Art object can't be sold, but IRS still wants big cut

Art dealer's children cannot sell masterwork that has a stuffed bald eagle, while feds say it's worth $65 million.

The New York Times
July 22, 2012 at 4:09AM
FILE -- Robert Rauschenberg, an artist who died in 2008, at his home and studio in Captiva Island, Fla., Dec. 9, 2005. Even though its owners cannot legally sell "Canyon," an artwork by Rauschenberg, the IRS wants them to pay $29.2 million in taxes on it.
FILE -- Robert Rauschenberg, an artist who died in 2008, at his home and studio in Captiva Island, Fla., Dec. 9, 2005. Even though its owners cannot legally sell "Canyon," an artwork by Rauschenberg, the IRS wants them to pay $29.2 million in taxes on it. (Associated Press - Nyt/The Minnesota Star Tribune)

What is the fair market value of an object that cannot be sold?

Lawyers for the heirs of the New York art dealer Ileana Sonnabend and the Internal Revenue Service are set to debate that question when they meet in Washington next month.

The object under discussion is "Canyon," a masterwork of 20th-century art created by Robert Rauschenberg that Sonnabend's children inherited when she died in 2007. Because the work, a signature Rauschenberg sculptural "Combine," includes a stuffed bald eagle, a bird under federal protection, the heirs would be committing a felony if they tried to sell it. So their appraisers have valued the work at zero.
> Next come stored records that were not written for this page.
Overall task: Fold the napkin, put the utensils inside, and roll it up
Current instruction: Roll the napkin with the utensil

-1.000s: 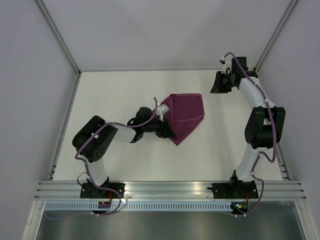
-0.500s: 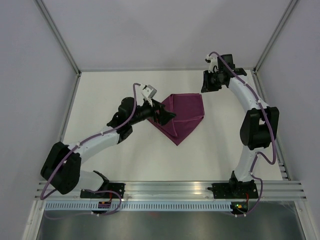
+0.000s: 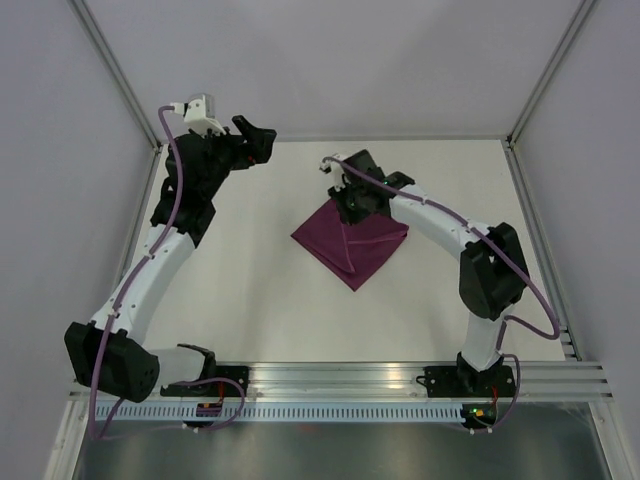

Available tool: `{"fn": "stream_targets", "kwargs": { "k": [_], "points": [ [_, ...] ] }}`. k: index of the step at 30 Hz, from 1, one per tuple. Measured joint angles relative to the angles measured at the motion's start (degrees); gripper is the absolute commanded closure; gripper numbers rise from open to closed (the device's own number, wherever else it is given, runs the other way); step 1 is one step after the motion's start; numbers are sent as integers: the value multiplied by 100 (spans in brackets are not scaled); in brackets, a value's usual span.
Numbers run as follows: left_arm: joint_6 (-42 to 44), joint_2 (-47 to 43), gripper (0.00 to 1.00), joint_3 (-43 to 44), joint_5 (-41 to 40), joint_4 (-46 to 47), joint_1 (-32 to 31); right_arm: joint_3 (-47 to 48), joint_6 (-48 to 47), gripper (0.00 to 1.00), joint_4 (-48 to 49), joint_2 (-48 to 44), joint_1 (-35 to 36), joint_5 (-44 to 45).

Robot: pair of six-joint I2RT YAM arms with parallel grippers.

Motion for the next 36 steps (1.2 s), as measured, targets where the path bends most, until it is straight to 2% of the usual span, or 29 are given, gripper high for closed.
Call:
{"fn": "stream_targets", "kwargs": {
  "k": [5, 10, 22, 36],
  "points": [
    [-24, -254, 9, 149, -553, -647, -39, -354, -50, 61, 337, 68, 1128, 706],
    [-24, -302, 9, 92, -730, -916, -42, -535, -59, 53, 629, 343, 1659, 1327],
    [-22, -245, 10, 13, -695, -1045, -28, -1049, -55, 47, 1051, 660, 2026, 2020],
    [-24, -192, 11, -302, -520, -1051, -13, -1353, -55, 46, 1257, 671, 2124, 2087]
  ]
}}
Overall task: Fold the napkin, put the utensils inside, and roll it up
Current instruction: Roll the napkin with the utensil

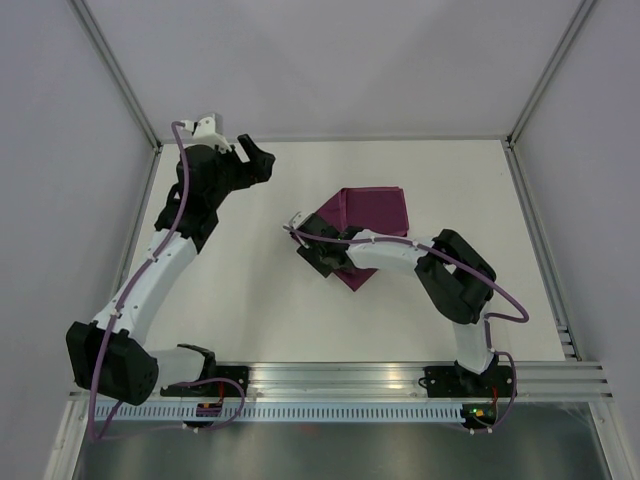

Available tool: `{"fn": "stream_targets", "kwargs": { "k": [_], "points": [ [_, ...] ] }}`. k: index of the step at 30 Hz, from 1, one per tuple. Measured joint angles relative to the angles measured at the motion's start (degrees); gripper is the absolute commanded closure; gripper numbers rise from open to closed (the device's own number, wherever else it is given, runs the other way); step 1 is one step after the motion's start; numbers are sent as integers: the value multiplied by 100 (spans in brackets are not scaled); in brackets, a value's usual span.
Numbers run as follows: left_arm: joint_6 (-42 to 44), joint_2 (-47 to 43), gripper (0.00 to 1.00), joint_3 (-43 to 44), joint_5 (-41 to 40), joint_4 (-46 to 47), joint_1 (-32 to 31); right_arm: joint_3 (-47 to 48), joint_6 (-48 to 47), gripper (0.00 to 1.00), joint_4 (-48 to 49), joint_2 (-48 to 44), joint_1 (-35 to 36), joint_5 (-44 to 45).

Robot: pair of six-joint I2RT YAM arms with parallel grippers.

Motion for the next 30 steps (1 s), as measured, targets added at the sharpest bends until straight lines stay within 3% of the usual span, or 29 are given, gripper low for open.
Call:
{"fn": "stream_targets", "kwargs": {
  "k": [15, 30],
  "points": [
    [0, 52, 12, -116, 144, 15, 0, -197, -13, 49, 170, 0, 122, 114],
    [0, 144, 13, -146, 149, 15, 0, -299, -190, 65, 365, 0, 140, 291]
  ]
}}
But the IRS takes a different view. It has appraised "Canyon" at $65 million and is demanding that the owners pay $29.2 million in taxes.

The family is now challenging the judgment in tax court, and its lawyers are negotiating with the IRS in the hope of finding a resolution. Some estate planners, tax lawyers and collectors are alarmed at the agency's position, arguing that the case could upend the standard practice of valuing assets according to their sale in a normal market.

Tax experts note that the stance puts the heirs in a bind: If they don't pay, they would be guilty of violating federal tax laws, but if they try to sell "Canyon" to raise money to pay the IRS, they could go to jail for violating eagle protection laws.

Since the children assert that the work has no dollar value for estate purposes, they could not claim a charitable deduction by donating "Canyon" to a museum, their lawyer Ralph Lerner said. If the IRS were to prevail in its $65 million valuation, he said the heirs would have to pay $40.9 million in taxes and penalties.